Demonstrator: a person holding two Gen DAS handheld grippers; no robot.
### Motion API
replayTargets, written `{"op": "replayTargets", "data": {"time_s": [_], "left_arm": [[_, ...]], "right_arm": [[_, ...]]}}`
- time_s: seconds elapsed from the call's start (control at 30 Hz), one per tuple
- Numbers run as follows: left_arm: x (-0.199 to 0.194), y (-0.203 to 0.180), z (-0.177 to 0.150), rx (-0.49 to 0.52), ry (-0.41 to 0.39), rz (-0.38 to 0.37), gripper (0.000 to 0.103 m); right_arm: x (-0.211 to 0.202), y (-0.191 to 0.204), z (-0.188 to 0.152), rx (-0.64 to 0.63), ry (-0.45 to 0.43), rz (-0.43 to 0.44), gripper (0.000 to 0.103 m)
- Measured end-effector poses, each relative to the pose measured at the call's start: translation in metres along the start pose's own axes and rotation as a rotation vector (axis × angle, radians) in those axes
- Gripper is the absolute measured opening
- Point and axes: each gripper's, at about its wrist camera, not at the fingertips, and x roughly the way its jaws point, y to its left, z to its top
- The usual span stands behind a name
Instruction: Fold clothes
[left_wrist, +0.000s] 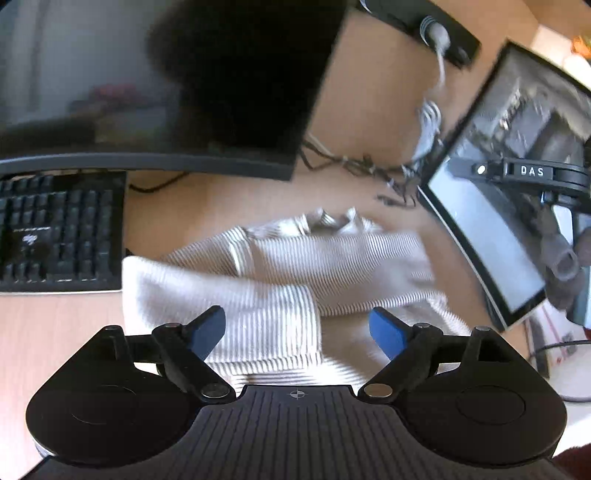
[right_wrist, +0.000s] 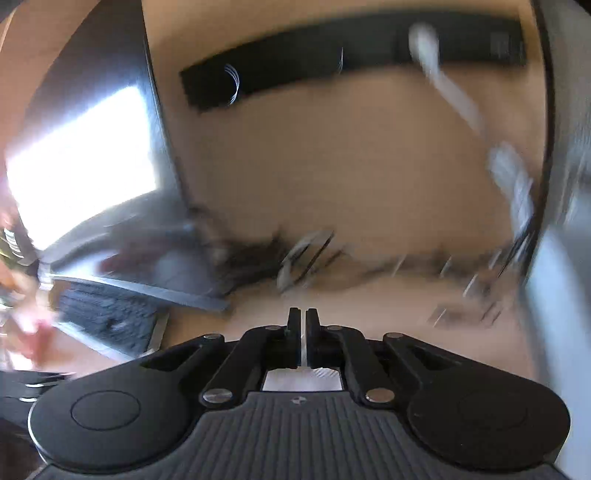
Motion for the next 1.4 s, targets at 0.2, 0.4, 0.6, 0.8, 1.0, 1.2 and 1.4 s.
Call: {"op": "replayTargets", "data": {"time_s": [0.2, 0.4, 0.6, 0.8, 1.0, 1.2, 1.4], "left_arm": [[0.007, 0.001, -0.011, 0.013, 0.056, 0.194, 0.100], [-0.004, 0.015, -0.018, -0.070, 0.058, 0.211, 0.103], [-0.009, 0.020, -0.021, -0.090, 0.057, 0.204, 0.103], [0.006, 0.030, -0.019, -0.157, 0.088, 0.169, 0.103], [0.031, 0.014, -0.014, -0.100, 0.129, 0.127, 0.103], [0.047, -0.019, 0.001, 0.022, 0.116, 0.026, 0.103], [0.077, -0.042, 0.013, 0.077, 0.123, -0.024, 0.103]], "right_arm": [[0.078, 0.034, -0.069, 0.228, 0.234, 0.215, 0.038], [0.111, 0.065, -0.084, 0.090, 0.243, 0.185, 0.006], [0.067, 0.076, -0.033, -0.100, 0.022, 0.131, 0.003], [0.013, 0.027, 0.019, -0.130, -0.139, -0.025, 0.003], [0.006, -0.029, 0.003, -0.104, -0.073, -0.198, 0.003], [0.033, -0.084, -0.049, 0.006, 0.064, -0.290, 0.004], [0.041, -0.081, -0.067, 0.054, 0.125, -0.294, 0.015]]}}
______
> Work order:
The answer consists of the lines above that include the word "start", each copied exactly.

> Finished task:
- time_s: seconds elapsed from the call's start (control at 30 Hz), one per tuple
- Measured end-effector poses, each relative to the pose measured at the call's start: translation in metres along the start pose's own axes and rotation as a rotation vector (axis × angle, radians) in those axes

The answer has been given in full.